WORK ORDER
All lines below are to be transcribed exactly.

INPUT DATA
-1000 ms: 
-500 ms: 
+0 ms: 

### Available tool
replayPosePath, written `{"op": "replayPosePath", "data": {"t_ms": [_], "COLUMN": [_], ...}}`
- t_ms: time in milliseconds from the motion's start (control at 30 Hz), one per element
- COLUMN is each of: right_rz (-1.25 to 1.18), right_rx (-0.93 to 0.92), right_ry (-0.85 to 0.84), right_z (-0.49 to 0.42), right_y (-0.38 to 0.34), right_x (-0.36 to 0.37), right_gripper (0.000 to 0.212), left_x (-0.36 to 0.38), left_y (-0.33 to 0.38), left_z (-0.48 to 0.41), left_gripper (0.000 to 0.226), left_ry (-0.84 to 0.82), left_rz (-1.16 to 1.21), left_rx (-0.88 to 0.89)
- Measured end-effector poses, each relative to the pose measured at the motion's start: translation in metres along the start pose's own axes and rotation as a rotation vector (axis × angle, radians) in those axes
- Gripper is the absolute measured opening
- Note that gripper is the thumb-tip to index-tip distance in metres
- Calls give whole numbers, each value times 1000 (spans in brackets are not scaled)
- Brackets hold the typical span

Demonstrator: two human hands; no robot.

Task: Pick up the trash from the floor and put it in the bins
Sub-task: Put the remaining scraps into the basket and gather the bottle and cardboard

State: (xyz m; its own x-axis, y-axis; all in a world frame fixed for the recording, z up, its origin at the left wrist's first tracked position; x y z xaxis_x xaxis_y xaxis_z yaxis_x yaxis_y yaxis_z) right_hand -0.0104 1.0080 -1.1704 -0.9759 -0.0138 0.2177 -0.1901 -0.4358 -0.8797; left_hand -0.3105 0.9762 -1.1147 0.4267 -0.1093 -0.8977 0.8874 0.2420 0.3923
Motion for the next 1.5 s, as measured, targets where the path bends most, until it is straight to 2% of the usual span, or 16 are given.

EXERCISE OUTPUT
-1000 ms: 
-500 ms: 
+0 ms: 

### Available tool
replayPosePath, written `{"op": "replayPosePath", "data": {"t_ms": [_], "COLUMN": [_], ...}}`
- t_ms: time in milliseconds from the motion's start (control at 30 Hz), one per element
- COLUMN is each of: right_rz (-1.25 to 1.18), right_rx (-0.93 to 0.92), right_ry (-0.85 to 0.84), right_z (-0.49 to 0.42), right_y (-0.38 to 0.34), right_x (-0.36 to 0.37), right_gripper (0.000 to 0.212), left_x (-0.36 to 0.38), left_y (-0.33 to 0.38), left_z (-0.48 to 0.41), left_gripper (0.000 to 0.226), left_ry (-0.84 to 0.82), left_rz (-1.16 to 1.21), left_rx (-0.88 to 0.89)
- Measured end-effector poses, each relative to the pose measured at the motion's start: translation in metres along the start pose's own axes and rotation as a rotation vector (axis × angle, radians) in those axes
- Gripper is the absolute measured opening
- Note that gripper is the thumb-tip to index-tip distance in metres
- Calls give whole numbers, each value times 1000 (spans in brackets are not scaled)
- Brackets hold the typical span

Demonstrator: two human hands; no robot.

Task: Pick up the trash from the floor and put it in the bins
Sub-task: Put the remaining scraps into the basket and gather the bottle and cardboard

State: (xyz m; its own x-axis, y-axis; all in a world frame fixed for the recording, z up, its origin at the left wrist's first tracked position; x y z xaxis_x xaxis_y xaxis_z yaxis_x yaxis_y yaxis_z) right_hand -0.0104 1.0080 -1.1704 -0.9759 -0.0138 0.2177 -0.1901 -0.4358 -0.8797; left_hand -0.3105 0.9762 -1.1147 0.4267 -0.1093 -0.8977 0.8874 0.2420 0.3923
Motion for the next 1.5 s, as measured, targets where the path bends most, until it is straight to 2% of the usual span, or 16 are given.

This exercise has been worked through to completion.